To describe clinical features and inflammatory response of a cohort of patients carrying different NLRP12 variants,some of which not yet described as being associated with NLRP12-RD.
Twelve caucasian patients(6 males)carrying NLRP12 variants were identified.Blood samples obtained from 9/12 NLRP12 patients and from 7 active Juvenile idiopathic arthritis(JIA) patients were stimulated ex vivo with 1 mg/ml of Zymosan for 22h.Whole blood RNA analysis was also performed,using a human immune array(TaqMan® Human Immune Array from Applied Biosystems),containing 92 genes typically involved in the immune response.
The median age at symptoms onset was 11,4 months(IQR 4,6–35,2)and the median of disease duration was 6,8 years(IQR 4,1–11).Sequencing of NLRP12 gene in the 12 patients revealed 5 heterozygous mutations:F402L(n=6),G448A(n=1),H304Y(n=1),R1030G(n=1) and G39V(n=1).Two patients were homozygous for NLRP12 variants:F402L and G39V.In 6/12 variants of NLRP3 were also found:Q703K(n=4) and V198M(n=2).All patients had symptoms consistent with a recurrent inflammatory syndrome:11/12 presented recurrent episodes of skin lesions,11/12 arthralgia,10/12 recurrent fever episodes,8/12 arthritis,10/12 headache,11/12 fatigue,5/12 conjunctivitis,7/12 recurrent abdominal pain and lymphadenopathy,5/12 oral aphthosis,4/12 thoracic pain and 2/12 sensorineural deafness. During the attacks 5/12 patients showed increased acute phase reactants.In 5/12 patients anakinra was administered because of the severity of phenotype and the persistence of elevated acute phase reactants.In 2 of these 5 patients lack of efficacy led withdrawal of anakinra and introduction of tocilizumab with good response.In vitro cytokine release studies,performed in 9 patients,showed that the production of IL-6 and TNF-a was significantly higher in patients carrying the NLRP12 variants compared to patients with JIA (IL-6:2841±1682 ng/ml and 1496±982.4 ng/ml versus 498.8±338.7 ng/ml and 226.6±111.8 ng/ml respectively;p=0.0002 and p=0.007)and even higher in homozygous patients;no significant difference in IL-1β production was found(2134 ± 1026 ng/ml versus 1527±930.3 ng/ml, p=0.29).Whole blood RNA samples collected from 5 NLRP12 patients were compared to 6 whole blood RNA samples collected from healthy controls comparable for age.At basal level,we did not find significant differences in the expression of 92 genes evaluated.

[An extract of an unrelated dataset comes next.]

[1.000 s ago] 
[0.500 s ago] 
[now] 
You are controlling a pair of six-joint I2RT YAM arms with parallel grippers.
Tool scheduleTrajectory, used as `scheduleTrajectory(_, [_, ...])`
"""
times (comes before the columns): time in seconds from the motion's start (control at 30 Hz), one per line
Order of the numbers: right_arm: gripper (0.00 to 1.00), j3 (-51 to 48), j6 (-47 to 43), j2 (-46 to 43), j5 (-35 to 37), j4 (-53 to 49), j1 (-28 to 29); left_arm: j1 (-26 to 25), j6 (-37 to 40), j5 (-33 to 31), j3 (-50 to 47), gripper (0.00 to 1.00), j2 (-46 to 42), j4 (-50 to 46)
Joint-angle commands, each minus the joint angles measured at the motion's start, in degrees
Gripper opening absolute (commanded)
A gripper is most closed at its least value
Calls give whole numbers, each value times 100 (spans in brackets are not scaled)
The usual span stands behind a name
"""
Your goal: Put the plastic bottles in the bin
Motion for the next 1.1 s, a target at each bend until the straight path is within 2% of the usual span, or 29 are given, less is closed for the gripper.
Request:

Our data in vitro and in vivo suggest that these NLRP12 variants are pathogenic.The role played by the concomitant presence of the NLRP3 variants remains to be clarified,though an effect in modifying the disease phenotype cannot be excluded.Our data also confirm the clinical and functional heterogeneity of NLRP12 related disorder,a condition often misunderstood.Furthermore,although the small number of patients treated,our data suggest that inhibition of IL-6 may be effective in NLRP12-related disorder.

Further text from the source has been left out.